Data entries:
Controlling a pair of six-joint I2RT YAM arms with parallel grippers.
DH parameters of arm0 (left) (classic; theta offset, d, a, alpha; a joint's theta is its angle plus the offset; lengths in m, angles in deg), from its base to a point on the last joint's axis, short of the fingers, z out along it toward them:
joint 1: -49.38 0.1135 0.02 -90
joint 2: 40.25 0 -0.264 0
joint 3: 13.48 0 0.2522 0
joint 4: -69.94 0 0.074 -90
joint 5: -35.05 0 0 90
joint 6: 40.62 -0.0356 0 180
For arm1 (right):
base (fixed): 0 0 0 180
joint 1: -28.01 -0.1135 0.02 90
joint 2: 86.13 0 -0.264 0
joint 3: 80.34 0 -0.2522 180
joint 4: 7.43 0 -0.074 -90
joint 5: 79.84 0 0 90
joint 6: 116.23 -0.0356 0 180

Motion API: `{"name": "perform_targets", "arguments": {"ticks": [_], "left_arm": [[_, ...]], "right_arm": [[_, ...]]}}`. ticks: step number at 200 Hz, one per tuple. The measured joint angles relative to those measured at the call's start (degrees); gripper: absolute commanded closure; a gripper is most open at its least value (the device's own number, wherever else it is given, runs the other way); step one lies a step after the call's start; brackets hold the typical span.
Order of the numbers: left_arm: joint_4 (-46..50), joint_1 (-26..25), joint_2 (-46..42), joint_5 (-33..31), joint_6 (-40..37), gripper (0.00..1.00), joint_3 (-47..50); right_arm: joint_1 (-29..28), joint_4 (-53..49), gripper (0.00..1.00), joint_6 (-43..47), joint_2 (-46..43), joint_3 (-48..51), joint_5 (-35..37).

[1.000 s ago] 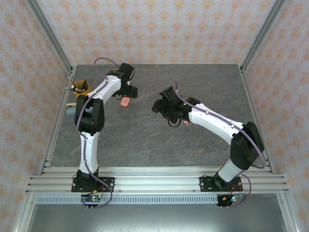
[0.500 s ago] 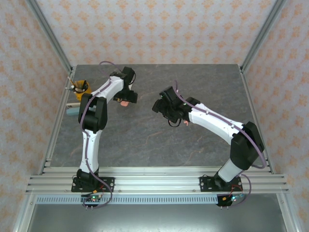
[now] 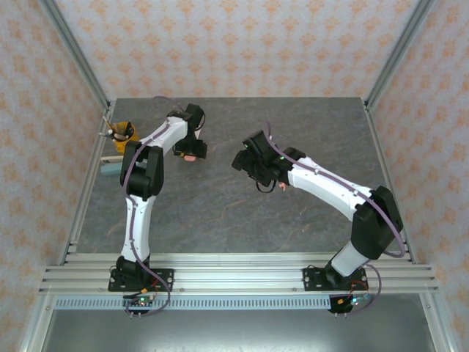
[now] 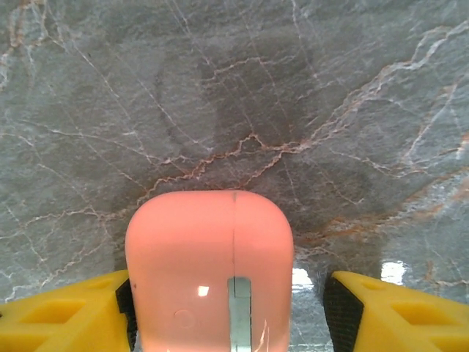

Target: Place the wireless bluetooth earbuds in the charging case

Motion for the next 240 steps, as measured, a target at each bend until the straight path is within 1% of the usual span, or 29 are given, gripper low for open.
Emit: {"name": "perform_targets", "arguments": {"ticks": [23,65,87,129,170,198,240], "left_arm": [[-0.02,0.00,0.04,0.57,0.02,0.40,-0.11],[-0.07,0.00,0.07,1.40,0.09,0.55,-0.15],[-0.13,0.07,0.07,1.44,0.07,0.60,-0.31],[-1.20,0.13,-0.76,2.64,0.24,0.65,1.01],[-3.54,-0.33,-6.64,5.44,1.95,0.66,9.57],[-5.01,-2.97,-12.96,6.27,3.56,0.66,16.35],[-8.02,-11.52,-23.17,7.04,6.84,0.66,28.11]], "right_arm": [[0.00,-0.02,0.21,0.00,-0.04,0.00,0.26],[0.00,-0.02,0.21,0.00,-0.28,0.00,0.50],[0.00,-0.02,0.21,0.00,-0.50,0.00,0.55],[0.00,0.00,0.21,0.00,-0.96,0.15,0.68],[0.00,0.04,0.21,0.00,-0.96,0.66,0.70],[0.00,0.07,0.21,0.02,-0.96,1.46,0.70],[0.00,0.48,0.21,0.02,-0.96,4.57,0.70]]}}
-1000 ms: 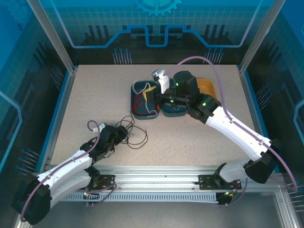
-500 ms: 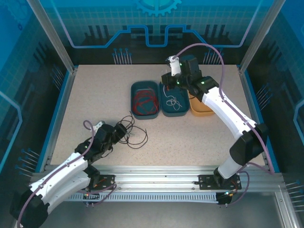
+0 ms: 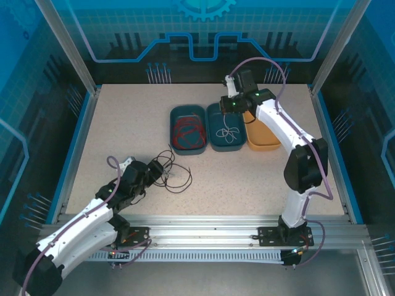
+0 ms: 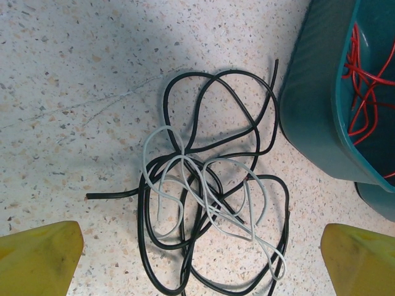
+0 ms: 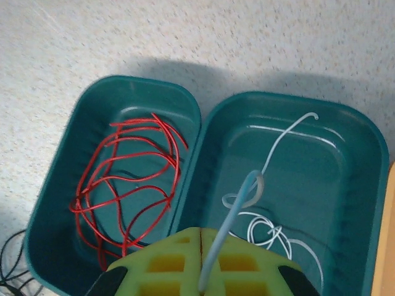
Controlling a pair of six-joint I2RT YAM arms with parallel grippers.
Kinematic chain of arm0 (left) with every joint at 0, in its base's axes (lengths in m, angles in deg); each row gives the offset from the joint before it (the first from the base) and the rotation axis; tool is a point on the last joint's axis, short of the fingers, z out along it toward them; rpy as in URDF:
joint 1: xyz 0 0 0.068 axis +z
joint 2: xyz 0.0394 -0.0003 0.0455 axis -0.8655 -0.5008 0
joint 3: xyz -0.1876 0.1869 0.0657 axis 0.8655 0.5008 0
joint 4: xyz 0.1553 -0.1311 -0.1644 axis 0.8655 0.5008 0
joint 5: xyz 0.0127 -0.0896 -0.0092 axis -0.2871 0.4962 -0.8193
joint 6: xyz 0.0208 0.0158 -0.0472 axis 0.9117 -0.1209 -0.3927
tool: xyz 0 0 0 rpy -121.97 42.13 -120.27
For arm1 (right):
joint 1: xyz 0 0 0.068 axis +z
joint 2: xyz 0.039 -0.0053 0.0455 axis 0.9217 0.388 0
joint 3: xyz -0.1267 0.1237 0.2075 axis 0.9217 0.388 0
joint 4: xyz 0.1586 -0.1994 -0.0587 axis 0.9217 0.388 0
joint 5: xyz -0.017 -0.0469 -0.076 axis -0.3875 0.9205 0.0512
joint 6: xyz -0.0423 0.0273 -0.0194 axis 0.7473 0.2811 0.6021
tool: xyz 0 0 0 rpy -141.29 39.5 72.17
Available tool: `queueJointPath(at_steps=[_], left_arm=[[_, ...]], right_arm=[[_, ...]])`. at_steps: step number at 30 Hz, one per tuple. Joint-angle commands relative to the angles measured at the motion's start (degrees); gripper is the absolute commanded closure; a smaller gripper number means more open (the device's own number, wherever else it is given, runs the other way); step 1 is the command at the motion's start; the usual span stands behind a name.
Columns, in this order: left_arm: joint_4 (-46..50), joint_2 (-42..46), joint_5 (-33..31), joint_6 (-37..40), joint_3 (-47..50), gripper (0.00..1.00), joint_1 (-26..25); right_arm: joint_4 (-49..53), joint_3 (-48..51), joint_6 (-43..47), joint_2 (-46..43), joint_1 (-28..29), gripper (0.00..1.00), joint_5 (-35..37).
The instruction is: Untangle the cables
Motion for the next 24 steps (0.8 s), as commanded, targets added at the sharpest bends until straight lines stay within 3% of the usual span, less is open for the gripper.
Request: queueJointPath(at_steps=[1,10,17,24], left_arm=[[0.93,-0.46,0.75,1.66,-1.97,0.01,0.35],[1.06,-0.65,1.00,1.91,-2.09,0.01,0.53],[1.43,-0.65,1.39,1.83,-2.03,0.01,0.55],[1.67,-0.65,1.48,1.83,-2.32,0.01,0.57]], right_arm=[[5.23,-3.33,0.17,3.52,-0.49,0.97,1.42],[9.54,-7.43,0.91,10.94,-0.75,0.91,1.14],[10.51,-7.71,0.57,12.56,-0.67,0.64,-0.50],[9.90,-6.16,0.75,10.66,-0.68,0.62,-0.91]])
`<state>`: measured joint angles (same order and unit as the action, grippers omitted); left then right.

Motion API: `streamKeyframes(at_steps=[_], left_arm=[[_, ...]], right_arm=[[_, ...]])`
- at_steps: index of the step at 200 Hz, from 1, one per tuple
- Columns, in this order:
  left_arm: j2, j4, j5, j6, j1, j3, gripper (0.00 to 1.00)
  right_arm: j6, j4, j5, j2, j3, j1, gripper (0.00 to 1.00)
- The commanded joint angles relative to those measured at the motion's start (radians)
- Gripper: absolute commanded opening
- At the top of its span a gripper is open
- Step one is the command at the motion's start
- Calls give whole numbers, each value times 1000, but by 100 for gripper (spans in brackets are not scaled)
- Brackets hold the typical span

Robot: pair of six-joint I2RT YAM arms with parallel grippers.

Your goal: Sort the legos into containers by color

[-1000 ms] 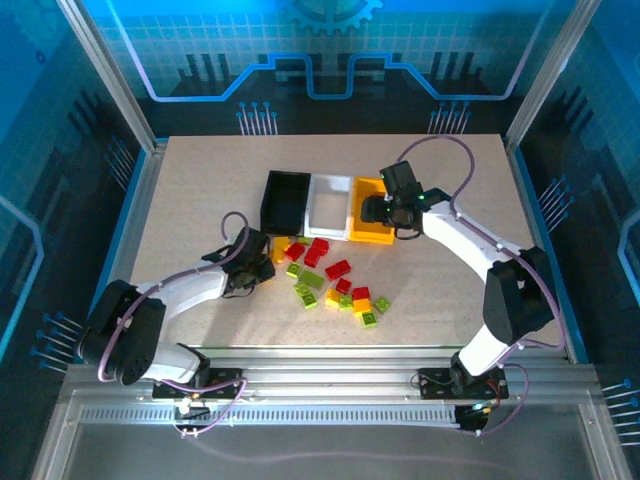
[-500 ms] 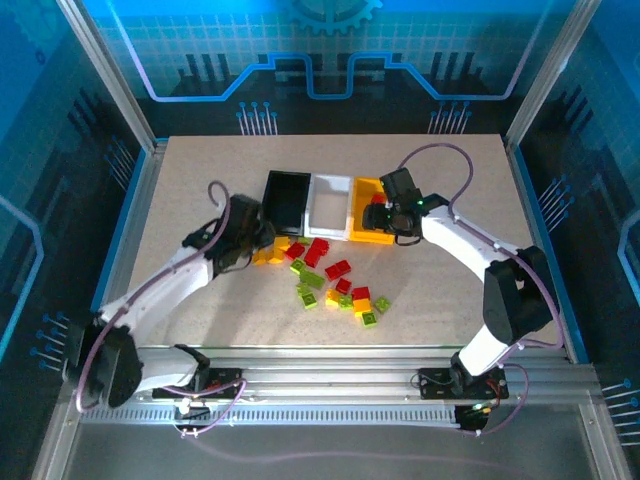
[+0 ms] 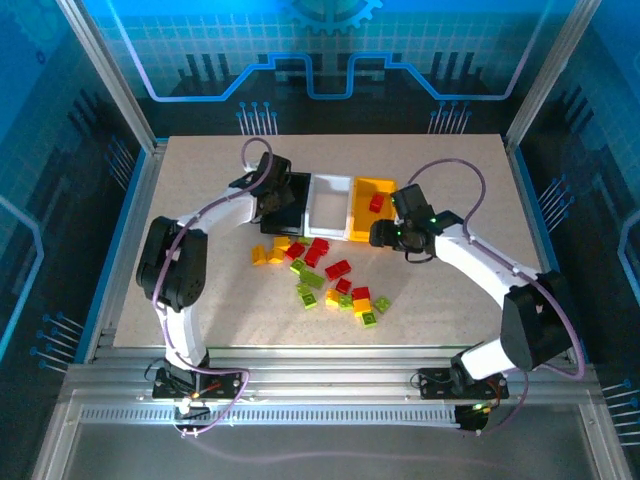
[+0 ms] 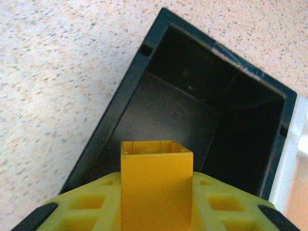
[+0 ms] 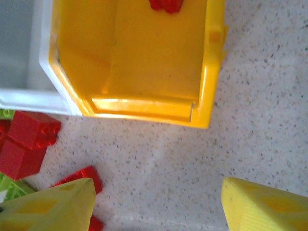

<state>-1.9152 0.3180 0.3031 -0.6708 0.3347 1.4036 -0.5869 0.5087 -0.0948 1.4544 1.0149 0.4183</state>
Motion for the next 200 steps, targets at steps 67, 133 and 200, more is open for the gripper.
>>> streamKeyframes(at_steps=[67,133,200], left_arm=[[182,-30,-66,-3,56,-103,81],[613,-102,-135,-46,187,-491,99],[909,-13,-109,-127,212,-753,99]], right_arm=[[55,106,120,-19,-71,150,76],[-6,45,73,50,-101,279,81],[-79,152,-49,-3,-150,290,79]])
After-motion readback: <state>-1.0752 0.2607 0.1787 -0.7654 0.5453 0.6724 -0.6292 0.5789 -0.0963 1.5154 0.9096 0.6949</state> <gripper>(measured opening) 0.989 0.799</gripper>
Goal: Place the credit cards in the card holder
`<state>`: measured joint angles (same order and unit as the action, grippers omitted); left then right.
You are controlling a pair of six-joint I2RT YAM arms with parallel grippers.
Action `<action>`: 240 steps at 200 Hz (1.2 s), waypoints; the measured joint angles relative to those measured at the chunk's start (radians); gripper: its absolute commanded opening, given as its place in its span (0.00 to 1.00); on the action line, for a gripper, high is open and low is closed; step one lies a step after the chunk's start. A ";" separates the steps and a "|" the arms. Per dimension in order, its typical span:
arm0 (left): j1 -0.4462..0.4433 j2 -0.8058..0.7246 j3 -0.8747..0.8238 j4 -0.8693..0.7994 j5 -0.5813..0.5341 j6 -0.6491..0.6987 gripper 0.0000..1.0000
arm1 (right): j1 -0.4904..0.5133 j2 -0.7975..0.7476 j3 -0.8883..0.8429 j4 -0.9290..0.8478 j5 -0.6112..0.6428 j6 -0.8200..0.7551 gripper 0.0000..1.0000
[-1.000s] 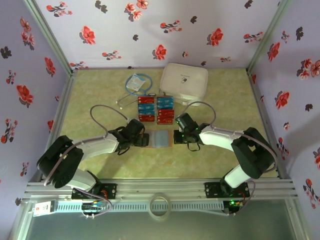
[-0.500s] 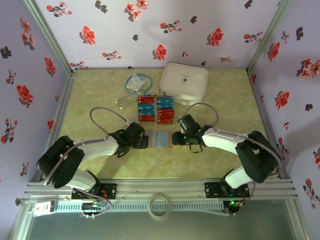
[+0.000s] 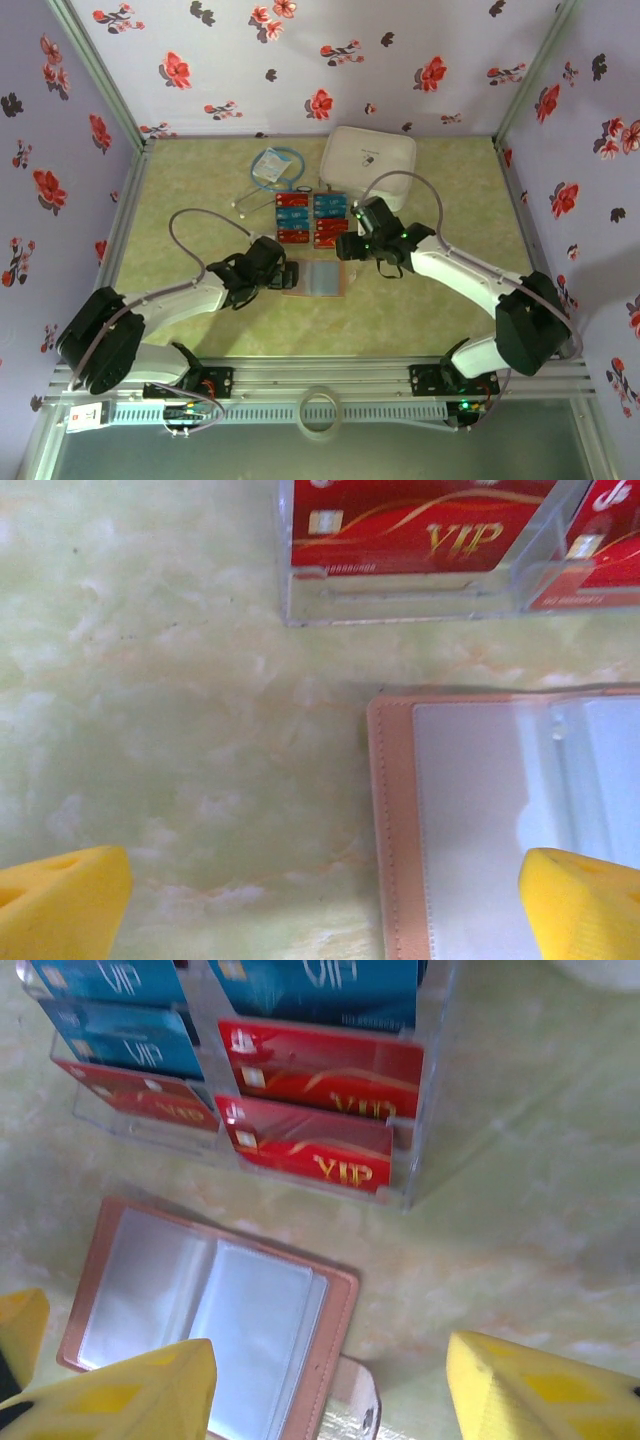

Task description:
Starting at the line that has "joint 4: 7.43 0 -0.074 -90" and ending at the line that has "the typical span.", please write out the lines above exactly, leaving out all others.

Written response:
joint 4: 7.43 0 -0.074 -90
joint 5: 79.84 0 0 90
joint 6: 116.23 -0.0356 0 180

Motion API: `{"name": "perform_targets", "arguments": {"ticks": [_], "left_arm": [[_, ...]], "right_arm": [[_, ...]]}}`. ticks: step number at 200 Hz, one per tuple. The measured joint angles relative to those measured at the call's start (degrees); gripper: absolute commanded closure; a gripper is most open at its least value (the device's own number, wherever else it is given, runs the other way); step one lies a step after the call's start; brackets hold the typical span.

The exercise requires nothing more.